Question

The function x^5 -5x^4 +5x^3 +10 has

only a maximum only minimum both maximum and minimum

Answer 1

the highest order term is \(x^5\)
it will effect the over all shape of the graph

Answer 2

Plz DON T SOLVE THIS BY GRAPH....ANY OTHER METHOD...

Answer 3

the order of \(x^5\) is 5 which is an odd number,
odd ordered functions

Answer 4

i'm thinking you mean local maximum and local minimum because the end behaviour of this function is they go to plus/minus infinity.

Answer 5

Find f'(x). Equate it to zero.
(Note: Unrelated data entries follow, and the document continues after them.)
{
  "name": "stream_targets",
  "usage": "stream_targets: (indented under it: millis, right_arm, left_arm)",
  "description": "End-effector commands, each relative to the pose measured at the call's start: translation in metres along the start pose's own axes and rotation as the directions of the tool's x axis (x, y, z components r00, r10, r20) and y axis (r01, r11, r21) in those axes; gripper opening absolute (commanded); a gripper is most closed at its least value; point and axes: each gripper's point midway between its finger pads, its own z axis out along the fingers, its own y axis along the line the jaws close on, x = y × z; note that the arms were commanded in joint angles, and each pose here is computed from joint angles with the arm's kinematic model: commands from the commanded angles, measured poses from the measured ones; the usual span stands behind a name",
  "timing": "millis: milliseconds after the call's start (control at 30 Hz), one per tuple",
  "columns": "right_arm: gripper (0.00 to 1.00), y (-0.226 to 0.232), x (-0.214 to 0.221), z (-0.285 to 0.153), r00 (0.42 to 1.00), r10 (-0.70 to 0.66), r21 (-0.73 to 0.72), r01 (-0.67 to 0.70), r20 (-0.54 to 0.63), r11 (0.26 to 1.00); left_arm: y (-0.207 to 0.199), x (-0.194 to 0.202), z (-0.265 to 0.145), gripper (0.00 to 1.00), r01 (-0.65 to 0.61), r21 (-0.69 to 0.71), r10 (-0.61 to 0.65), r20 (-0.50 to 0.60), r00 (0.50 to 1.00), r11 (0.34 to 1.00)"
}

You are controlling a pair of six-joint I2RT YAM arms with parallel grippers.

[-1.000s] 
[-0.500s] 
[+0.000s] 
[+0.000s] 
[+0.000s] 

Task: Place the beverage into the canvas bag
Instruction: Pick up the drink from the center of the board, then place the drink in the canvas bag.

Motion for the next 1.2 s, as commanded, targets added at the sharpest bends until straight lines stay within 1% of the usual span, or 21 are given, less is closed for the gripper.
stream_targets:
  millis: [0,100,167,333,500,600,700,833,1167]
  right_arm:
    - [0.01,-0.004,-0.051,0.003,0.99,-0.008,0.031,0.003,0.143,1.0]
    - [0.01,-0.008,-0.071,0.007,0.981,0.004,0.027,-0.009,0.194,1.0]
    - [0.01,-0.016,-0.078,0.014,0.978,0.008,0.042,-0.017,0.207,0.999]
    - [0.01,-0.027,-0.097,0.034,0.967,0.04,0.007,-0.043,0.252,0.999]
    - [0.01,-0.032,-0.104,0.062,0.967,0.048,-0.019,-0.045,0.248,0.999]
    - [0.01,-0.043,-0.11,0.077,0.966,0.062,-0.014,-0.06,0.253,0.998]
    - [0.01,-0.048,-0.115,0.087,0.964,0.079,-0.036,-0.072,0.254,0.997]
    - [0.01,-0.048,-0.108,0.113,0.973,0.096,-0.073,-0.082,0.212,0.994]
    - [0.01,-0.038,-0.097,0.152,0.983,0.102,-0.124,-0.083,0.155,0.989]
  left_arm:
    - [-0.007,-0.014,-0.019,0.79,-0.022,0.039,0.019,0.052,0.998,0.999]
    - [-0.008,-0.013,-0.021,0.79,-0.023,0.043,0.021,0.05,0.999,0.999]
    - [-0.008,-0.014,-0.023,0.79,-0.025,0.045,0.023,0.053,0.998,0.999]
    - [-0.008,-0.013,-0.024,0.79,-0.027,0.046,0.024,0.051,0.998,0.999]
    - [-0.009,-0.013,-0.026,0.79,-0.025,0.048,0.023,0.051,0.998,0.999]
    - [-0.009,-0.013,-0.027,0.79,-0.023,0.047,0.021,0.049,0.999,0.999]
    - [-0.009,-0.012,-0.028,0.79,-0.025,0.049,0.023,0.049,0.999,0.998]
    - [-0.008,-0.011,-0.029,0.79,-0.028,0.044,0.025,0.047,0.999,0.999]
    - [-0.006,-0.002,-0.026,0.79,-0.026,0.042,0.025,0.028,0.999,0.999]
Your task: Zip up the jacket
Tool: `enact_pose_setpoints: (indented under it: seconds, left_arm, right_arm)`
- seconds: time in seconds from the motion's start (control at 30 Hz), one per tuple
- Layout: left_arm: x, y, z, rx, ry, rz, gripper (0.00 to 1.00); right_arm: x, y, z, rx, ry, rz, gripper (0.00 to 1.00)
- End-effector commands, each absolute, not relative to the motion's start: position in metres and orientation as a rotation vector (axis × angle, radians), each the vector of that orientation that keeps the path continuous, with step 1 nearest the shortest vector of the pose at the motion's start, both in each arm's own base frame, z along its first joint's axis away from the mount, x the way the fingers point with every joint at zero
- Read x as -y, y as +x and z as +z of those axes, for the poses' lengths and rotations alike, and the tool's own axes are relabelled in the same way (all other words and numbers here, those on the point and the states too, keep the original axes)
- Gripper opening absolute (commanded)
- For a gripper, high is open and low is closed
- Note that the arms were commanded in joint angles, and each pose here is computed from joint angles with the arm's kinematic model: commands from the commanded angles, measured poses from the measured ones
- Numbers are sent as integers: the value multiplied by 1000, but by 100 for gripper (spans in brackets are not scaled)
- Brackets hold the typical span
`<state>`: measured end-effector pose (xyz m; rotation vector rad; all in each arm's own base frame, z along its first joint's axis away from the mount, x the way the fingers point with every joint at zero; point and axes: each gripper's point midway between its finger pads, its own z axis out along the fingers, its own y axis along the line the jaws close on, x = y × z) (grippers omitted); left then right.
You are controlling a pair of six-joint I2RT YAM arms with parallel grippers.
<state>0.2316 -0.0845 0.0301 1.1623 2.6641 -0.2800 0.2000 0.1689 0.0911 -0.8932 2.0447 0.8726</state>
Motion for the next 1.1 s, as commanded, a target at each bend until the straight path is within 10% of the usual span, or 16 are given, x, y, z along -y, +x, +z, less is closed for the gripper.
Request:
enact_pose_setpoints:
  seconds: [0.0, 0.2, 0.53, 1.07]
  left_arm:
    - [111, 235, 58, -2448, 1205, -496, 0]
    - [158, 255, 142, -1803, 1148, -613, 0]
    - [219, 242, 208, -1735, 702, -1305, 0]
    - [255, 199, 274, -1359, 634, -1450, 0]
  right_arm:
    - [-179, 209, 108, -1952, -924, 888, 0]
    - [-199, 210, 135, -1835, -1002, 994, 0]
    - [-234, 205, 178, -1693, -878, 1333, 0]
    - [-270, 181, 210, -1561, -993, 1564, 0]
Find f''(x). Substitute the values of f'(x) in f''(x), see whether it is negative or positive. If negative, local maximum and if positive, local minimum.

Answer 6

@apoorvk , @srinidhijha bhai, please say whether I am correct or not.

Answer 7

I THINK U R CORRECT BUT HOW TO FIND F(X)

Answer 8

@FoolForMath

Answer 9

U know differentiation or not @open_study1 ?

Answer 10

f(x)= x^5 -5x^4 +5x^3 +10
f'(x)=differentiation of f(x).

Answer 11

YES

Answer 12

AFTER DIFERNTIATION WE HAVE TO EQUATE THAT TO 0 IS IT????

Answer 13

ya.

Answer 14

SO IT WILL BE IN X^4 TERMS SO HOW WILL WE SOLVE THAT???

Answer 15

Yup. bt u will b abl to factorise it.

Answer 16

x^4-4X^3+3X^2+10=0

Answer 17

@ajprincess HOW TO FACTORISE LOL

Answer 18

Vat do u get ven u differentiate a number?

Answer 19

5X^4-20X^3+15X^2+10

Answer 20

it is wrong..

Answer 21

x^4-4x^3+3x^2

Answer 22

SORRY MOT 10 IT IS 0

Answer 23

x^4-4X^3+3X^2=0

Answer 24

Nw can u factorise it?

Answer 25

http://www.wolframalpha.com/input/?i=x^4-4x^3%2B3x^2%3D0

Answer 26

\[\Large f''(x)=4x^3-15x^2+6x\]

Answer 27

let it be f(x)
differentiate wrt x.........and equate to zero
solve for x value
again diferrentiate the differentiated one and substitute the x value......
if u get positve value,it has minima and vice-versa

Answer 28

OK X=0 X= 1 X=3 THEN

Answer 29

@anusha.p CAN U SHOW IT

Answer 30

find

\[\Large f''(0) \quad f''(1)\quad and \quad f''(3)\]

Answer 31

OK THEN

Answer 32

The function has a minimum value at x = a if f '(a) = 0
and f ''(a) = a positive number.

The function has a maximum value at x = a if f '(a) = 0
and f ''(a) = a negative number.

Answer 33

THAZZZ